=== Begin Enclosure ===
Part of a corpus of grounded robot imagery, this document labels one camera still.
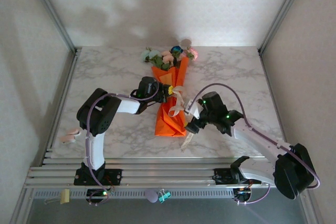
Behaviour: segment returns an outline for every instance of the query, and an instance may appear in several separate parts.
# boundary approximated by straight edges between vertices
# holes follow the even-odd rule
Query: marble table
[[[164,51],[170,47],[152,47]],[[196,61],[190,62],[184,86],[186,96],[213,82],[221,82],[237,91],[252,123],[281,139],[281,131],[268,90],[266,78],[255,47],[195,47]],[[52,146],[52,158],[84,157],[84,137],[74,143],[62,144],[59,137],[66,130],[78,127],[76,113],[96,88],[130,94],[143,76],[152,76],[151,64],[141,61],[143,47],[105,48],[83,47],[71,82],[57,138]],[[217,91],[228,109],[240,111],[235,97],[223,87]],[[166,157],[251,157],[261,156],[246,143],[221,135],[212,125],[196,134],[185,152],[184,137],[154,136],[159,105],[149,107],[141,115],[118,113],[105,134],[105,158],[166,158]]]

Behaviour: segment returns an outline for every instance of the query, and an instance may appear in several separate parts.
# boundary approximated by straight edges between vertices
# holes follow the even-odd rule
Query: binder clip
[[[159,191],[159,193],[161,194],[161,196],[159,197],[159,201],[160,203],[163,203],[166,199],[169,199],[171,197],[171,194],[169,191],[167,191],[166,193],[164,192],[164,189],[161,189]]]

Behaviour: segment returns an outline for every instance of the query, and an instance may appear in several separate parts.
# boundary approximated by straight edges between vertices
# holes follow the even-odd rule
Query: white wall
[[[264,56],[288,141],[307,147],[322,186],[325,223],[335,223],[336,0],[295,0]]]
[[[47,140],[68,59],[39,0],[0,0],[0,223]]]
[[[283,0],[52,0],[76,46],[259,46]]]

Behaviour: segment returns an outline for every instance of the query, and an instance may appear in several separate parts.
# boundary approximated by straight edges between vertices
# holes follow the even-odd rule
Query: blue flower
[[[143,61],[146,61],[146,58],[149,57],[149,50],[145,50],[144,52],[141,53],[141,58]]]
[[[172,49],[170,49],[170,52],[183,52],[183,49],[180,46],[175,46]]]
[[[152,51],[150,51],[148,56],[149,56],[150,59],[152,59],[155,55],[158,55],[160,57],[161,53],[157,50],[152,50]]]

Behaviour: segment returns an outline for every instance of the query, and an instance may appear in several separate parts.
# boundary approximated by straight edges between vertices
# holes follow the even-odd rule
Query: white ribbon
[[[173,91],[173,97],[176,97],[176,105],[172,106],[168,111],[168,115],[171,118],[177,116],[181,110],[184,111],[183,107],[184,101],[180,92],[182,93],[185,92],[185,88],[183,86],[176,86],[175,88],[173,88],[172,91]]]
=== End Enclosure ===
=== Begin Enclosure ===
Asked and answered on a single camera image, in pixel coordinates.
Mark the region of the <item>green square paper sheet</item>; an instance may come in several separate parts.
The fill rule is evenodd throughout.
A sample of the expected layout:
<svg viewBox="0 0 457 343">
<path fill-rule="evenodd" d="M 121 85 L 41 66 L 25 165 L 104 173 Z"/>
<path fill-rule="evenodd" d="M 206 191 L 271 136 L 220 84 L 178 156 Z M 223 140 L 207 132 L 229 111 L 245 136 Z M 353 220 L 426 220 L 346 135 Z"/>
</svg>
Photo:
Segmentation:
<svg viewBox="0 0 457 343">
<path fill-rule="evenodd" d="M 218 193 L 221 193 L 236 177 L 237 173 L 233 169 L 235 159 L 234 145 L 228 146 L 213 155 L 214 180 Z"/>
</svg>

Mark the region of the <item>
=== End Enclosure ===
=== Begin Enclosure ===
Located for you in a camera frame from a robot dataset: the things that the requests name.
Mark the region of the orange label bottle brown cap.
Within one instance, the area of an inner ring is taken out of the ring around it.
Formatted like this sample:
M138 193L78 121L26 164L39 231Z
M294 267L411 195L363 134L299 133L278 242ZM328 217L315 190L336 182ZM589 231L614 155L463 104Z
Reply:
=== End Enclosure ===
Task item
Search the records for the word "region". Copy every line that has it.

Answer to the problem
Mark the region of the <item>green square paper sheet</item>; an instance may come in several separate parts.
Mark the region of the <item>
Mark the region of the orange label bottle brown cap.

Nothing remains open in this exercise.